Nick Cain: Champions? Suddenly Tigers look also-rans!

The Leicester team celebrate winning the 2002 Heineken Cup FinalA  Leicester side which is hurt, angry, and staring at a third Heineken Cup pool exit on the bounce will probably have enough rounds left in the magazine to shoot down the Ospreys at Welford Road today. But whereas a decade ago you would have bet your house on the Tigers to win at home in the European Cup, now you wouldn’t bet your doormat on the outcome.
Richard Cockerill said after Leicester had failed to secure a losing bonus point at Toulouse last weekend – their sixth straight Heineken Cup loss in France – that the nub of the matter is that the spending power of the Top 14 clubs puts their English counterparts at a massive disadvantage.

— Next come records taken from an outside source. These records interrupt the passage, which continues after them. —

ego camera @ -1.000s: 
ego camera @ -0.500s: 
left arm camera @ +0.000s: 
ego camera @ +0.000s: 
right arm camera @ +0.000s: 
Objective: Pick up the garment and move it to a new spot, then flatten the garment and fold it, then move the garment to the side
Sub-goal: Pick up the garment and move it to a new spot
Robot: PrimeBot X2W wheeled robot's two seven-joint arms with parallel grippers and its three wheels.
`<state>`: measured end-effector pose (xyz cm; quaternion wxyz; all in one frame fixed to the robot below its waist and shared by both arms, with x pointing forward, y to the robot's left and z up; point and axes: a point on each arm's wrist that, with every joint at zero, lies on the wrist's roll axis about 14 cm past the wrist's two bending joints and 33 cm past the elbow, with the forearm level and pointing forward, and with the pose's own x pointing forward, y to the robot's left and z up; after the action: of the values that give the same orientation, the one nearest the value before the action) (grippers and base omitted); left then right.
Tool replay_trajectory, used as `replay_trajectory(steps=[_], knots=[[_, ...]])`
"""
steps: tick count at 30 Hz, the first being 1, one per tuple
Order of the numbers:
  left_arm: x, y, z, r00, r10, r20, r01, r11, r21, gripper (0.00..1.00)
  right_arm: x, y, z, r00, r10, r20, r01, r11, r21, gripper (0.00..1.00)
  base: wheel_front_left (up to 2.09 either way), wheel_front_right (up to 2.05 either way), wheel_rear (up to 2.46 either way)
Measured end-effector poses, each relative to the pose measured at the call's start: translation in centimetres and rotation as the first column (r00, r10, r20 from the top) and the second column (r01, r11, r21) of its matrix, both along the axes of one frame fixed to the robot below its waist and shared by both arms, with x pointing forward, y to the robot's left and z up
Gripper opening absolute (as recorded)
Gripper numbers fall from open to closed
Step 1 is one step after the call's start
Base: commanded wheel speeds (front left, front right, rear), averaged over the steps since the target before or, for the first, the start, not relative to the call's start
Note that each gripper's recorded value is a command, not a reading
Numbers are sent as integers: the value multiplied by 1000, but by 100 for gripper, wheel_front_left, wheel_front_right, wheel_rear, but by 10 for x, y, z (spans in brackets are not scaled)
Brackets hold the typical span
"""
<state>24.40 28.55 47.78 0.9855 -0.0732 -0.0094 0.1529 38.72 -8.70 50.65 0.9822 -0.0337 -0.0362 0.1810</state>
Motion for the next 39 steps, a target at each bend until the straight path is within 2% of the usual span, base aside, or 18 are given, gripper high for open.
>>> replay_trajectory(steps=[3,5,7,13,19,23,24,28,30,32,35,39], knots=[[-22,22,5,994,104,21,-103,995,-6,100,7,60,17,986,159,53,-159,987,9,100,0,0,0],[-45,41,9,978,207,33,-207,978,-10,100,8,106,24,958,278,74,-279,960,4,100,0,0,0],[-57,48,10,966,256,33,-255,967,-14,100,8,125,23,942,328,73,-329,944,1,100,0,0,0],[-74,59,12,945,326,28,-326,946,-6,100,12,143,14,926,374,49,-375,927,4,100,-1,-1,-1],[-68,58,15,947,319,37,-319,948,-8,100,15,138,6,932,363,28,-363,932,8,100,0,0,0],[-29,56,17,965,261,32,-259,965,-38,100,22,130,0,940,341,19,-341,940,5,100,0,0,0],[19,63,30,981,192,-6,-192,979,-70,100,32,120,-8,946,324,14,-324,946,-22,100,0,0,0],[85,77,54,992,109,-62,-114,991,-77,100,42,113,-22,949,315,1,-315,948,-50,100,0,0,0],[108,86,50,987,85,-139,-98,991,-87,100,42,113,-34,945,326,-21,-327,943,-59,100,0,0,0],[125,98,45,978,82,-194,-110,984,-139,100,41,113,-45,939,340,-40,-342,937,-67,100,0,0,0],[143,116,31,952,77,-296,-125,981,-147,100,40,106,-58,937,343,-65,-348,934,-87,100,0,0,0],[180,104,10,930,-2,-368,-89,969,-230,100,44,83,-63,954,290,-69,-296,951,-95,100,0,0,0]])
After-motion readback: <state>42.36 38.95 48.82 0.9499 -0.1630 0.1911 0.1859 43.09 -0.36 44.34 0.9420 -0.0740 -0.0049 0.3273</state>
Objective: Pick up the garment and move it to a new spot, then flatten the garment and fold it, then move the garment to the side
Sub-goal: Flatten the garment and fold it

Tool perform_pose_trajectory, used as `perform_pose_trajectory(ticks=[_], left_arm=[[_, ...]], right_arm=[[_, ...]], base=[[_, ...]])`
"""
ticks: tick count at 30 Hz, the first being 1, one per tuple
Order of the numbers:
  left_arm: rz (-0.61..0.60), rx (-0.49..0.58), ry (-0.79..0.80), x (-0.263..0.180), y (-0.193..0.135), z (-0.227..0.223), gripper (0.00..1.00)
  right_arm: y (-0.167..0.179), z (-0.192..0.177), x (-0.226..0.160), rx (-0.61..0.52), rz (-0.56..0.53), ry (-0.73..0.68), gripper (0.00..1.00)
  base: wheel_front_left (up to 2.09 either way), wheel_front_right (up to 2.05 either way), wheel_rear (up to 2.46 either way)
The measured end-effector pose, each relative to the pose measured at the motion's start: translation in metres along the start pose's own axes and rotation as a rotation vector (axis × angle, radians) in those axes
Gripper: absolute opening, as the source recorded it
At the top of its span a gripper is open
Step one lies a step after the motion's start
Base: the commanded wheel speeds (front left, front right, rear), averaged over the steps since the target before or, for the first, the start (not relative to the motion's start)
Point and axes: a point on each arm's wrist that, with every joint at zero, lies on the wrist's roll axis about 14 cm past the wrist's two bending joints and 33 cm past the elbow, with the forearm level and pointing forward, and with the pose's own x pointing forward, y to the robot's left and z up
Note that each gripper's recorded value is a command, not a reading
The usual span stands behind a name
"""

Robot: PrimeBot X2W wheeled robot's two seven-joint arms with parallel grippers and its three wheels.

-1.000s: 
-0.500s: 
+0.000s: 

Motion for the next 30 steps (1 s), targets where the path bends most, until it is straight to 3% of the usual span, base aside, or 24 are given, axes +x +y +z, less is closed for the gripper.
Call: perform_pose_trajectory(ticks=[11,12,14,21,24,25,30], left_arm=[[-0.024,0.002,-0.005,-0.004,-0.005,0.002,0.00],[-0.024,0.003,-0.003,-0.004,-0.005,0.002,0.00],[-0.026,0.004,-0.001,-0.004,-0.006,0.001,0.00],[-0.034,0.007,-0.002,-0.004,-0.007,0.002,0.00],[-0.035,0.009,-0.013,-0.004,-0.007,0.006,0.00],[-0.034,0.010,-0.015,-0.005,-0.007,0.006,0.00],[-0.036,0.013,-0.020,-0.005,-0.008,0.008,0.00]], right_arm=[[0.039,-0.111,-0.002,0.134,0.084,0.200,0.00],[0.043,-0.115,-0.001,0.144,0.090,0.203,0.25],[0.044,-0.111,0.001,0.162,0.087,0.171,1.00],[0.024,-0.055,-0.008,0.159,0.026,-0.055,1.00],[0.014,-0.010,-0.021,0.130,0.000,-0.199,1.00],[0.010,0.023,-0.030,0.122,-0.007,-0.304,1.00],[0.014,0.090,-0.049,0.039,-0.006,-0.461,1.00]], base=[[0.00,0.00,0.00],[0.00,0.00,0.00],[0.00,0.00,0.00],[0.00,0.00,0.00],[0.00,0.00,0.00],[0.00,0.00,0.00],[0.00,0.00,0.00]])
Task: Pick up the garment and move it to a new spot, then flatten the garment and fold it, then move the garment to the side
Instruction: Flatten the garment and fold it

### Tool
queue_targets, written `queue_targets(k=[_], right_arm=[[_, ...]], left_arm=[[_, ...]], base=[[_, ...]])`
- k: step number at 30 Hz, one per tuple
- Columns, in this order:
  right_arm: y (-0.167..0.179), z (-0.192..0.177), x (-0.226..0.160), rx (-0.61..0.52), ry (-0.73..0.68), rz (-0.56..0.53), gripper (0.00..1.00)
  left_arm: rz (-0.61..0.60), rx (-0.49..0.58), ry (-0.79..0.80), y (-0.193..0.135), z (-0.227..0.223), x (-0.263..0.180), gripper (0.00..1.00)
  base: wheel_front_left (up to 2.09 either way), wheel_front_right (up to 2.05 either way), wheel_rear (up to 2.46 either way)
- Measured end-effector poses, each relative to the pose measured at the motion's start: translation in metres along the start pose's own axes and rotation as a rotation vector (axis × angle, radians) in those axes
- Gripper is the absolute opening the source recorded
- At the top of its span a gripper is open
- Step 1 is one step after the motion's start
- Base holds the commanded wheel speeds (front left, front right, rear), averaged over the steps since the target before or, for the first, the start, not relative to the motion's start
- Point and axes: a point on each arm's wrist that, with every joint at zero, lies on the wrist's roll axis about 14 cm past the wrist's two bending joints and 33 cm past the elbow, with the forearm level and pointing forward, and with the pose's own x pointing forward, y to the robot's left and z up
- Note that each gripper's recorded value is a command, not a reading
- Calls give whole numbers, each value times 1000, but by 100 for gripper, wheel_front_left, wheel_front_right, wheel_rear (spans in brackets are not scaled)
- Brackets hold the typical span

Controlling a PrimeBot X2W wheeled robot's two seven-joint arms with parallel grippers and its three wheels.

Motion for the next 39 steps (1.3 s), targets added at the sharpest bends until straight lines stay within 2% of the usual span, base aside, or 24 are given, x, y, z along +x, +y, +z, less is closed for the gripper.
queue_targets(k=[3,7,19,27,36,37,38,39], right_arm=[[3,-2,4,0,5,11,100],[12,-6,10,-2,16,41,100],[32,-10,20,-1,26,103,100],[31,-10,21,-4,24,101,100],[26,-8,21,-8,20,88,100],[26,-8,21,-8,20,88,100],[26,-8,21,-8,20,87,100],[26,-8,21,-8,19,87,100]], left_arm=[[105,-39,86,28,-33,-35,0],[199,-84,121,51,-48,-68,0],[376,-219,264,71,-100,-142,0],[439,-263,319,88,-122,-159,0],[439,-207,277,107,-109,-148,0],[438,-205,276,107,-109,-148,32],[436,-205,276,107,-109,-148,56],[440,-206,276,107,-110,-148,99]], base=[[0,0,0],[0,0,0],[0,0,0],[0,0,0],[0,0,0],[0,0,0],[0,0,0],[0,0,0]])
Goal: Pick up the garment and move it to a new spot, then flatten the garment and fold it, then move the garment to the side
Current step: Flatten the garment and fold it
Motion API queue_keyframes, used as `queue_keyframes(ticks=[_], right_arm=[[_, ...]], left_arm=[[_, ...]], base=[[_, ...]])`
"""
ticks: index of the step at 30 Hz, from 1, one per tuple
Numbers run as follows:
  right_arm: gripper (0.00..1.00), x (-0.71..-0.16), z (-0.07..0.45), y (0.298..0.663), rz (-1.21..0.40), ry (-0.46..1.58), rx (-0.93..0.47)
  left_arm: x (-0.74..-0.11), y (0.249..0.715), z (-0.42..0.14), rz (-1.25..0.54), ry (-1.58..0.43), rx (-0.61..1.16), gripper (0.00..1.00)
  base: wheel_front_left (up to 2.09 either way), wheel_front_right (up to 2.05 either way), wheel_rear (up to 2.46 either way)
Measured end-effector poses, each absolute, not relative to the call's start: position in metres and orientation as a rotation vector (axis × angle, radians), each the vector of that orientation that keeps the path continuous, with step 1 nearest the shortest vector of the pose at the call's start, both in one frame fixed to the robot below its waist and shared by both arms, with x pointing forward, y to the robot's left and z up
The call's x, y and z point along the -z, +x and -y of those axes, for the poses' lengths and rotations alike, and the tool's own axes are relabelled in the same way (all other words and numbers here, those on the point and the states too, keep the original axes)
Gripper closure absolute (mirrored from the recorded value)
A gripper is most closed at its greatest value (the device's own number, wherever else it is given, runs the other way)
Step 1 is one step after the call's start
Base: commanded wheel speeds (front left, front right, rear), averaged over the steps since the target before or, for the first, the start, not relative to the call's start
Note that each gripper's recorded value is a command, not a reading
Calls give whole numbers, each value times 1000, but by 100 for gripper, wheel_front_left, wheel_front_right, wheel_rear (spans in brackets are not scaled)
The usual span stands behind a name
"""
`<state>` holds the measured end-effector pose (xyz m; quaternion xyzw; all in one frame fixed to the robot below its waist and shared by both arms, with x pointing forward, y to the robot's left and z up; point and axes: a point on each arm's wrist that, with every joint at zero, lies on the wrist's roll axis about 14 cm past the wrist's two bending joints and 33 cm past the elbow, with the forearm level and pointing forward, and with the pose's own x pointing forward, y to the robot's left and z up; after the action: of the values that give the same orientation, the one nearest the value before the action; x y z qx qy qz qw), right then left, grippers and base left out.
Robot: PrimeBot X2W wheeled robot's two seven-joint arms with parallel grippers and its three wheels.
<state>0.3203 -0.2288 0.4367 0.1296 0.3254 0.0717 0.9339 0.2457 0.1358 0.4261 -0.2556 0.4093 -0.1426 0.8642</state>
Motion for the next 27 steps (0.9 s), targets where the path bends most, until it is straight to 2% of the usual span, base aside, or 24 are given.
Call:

It is hard not to warm to Cockerill, who is a passionate, courageous character who wears his heart on his sleeve – and the Tigers director of rugby has a point, because double the budget to spend on players is a clear advantage in the transfer market. However, Cockerill protests too much about not being able to compete on a level playing field.
Harlequins, the team that beat Leicester to become English champions at Twickenham in May, and then rubbed in their dominance with a comprehensive victory at Welford Road a few weeks ago, have a smaller squad. With most of their overwhelmingly English outfit coming through the Harlequins academy system their wage bill is also likely to be smaller than Leicester’s, who these days have almost as many imports as they do homegrown players.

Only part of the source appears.